**Action item**
Reproduce each line below without any alteration.

::: Data provided

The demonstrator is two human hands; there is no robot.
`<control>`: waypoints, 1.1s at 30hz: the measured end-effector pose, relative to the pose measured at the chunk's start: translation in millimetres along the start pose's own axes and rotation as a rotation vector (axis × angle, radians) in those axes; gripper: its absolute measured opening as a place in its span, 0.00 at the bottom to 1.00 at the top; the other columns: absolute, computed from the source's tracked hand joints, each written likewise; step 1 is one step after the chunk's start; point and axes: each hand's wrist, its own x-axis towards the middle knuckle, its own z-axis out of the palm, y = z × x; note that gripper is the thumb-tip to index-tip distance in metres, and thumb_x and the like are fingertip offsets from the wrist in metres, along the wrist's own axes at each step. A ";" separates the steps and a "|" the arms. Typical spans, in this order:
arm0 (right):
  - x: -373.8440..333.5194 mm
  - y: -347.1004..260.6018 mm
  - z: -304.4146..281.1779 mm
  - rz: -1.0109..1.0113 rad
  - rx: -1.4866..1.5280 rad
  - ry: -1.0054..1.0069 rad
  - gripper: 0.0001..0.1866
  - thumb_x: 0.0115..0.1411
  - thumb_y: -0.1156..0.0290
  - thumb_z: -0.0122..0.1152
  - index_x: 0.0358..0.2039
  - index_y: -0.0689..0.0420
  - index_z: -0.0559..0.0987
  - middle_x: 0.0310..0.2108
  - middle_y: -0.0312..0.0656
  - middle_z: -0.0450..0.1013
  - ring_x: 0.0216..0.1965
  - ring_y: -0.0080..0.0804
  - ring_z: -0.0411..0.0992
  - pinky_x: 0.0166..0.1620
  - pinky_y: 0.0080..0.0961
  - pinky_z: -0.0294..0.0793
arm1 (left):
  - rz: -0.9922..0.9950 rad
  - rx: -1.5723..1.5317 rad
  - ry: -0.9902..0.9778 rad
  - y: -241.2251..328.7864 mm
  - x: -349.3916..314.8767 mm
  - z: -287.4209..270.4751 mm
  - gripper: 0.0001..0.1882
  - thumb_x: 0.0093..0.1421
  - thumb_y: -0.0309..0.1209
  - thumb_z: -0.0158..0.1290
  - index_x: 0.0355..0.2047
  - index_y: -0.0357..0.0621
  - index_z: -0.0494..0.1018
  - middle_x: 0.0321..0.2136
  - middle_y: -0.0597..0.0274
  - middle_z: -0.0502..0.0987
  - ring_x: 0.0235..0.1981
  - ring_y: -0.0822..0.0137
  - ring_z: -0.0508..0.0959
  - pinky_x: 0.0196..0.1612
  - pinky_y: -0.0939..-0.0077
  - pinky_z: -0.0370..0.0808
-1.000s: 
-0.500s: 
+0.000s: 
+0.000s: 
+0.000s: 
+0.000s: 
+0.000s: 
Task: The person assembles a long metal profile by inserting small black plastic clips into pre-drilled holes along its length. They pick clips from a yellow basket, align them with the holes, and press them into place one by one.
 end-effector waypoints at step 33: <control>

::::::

**Exercise response**
The demonstrator is two human hands; there is no robot.
`<control>`: waypoints, 1.1s at 30hz: the measured end-effector pose, relative to the pose measured at the chunk's start: translation in millimetres along the start pose's own axes and rotation as a rotation vector (axis × angle, radians) in those axes; gripper: its absolute measured opening as a place in its span, 0.00 at the bottom to 1.00 at the top; the other columns: absolute, computed from the source's tracked hand joints, each written likewise; step 1 is one step after the chunk's start; point and axes: each hand's wrist, its own x-axis towards the middle knuckle, its own z-axis out of the palm, y = z × x; note that gripper is the thumb-tip to index-tip distance in metres, and thumb_x and the like are fingertip offsets from the wrist in metres, along the wrist's own axes at each step. A ";" separates the steps and a "|" the arms. Typical spans, in this order:
arm0 (right):
  - x: -373.8440..333.5194 mm
  - y: -347.1004..260.6018 mm
  - z: -304.4146..281.1779 mm
  - rz: -1.0109..1.0113 rad
  - rx: -1.4866..1.5280 rad
  - ry: -1.0054..1.0069 rad
  - gripper: 0.0001..0.1866
  - thumb_x: 0.0115..0.1411
  - thumb_y: -0.1156..0.0290
  - thumb_z: -0.0122..0.1152
  - index_x: 0.0358..0.2039
  - index_y: -0.0689..0.0420
  - index_z: -0.0559..0.0987
  - middle_x: 0.0310..0.2108
  - middle_y: -0.0312..0.0656
  - middle_z: -0.0450..0.1013
  - ring_x: 0.0216..0.1965
  - ring_y: -0.0080..0.0804
  - ring_z: -0.0411..0.0992
  - pinky_x: 0.0166..0.1620
  - pinky_y: 0.0080..0.0961
  - pinky_z: -0.0294..0.0793
arm1 (left):
  - rz: -0.9922..0.9950 rad
  - rx: -1.5723..1.5317 rad
  - ry: -0.9902..0.9778 rad
  - y: -241.2251..328.7864 mm
  - x: -349.3916..314.8767 mm
  - z: -287.4209..270.4751 mm
  - gripper: 0.0001..0.1882
  - thumb_x: 0.0093..0.1421
  - thumb_y: -0.0309..0.1209
  - thumb_z: -0.0158..0.1290
  - index_x: 0.0355..0.2047
  - index_y: -0.0357..0.0621
  - index_z: -0.0494..0.1018
  - middle_x: 0.0321..0.2136
  - middle_y: -0.0597..0.0274
  - middle_z: -0.0502..0.0987
  - ring_x: 0.0235..0.1981
  - ring_y: -0.0822..0.0137
  - ring_z: -0.0508..0.0959
  - pinky_x: 0.0196..0.1612
  - pinky_y: -0.0939..-0.0077
  - pinky_z: -0.0370..0.0808
-1.000s: 
-0.500s: 
+0.000s: 
+0.000s: 
+0.000s: 
+0.000s: 
+0.000s: 
Task: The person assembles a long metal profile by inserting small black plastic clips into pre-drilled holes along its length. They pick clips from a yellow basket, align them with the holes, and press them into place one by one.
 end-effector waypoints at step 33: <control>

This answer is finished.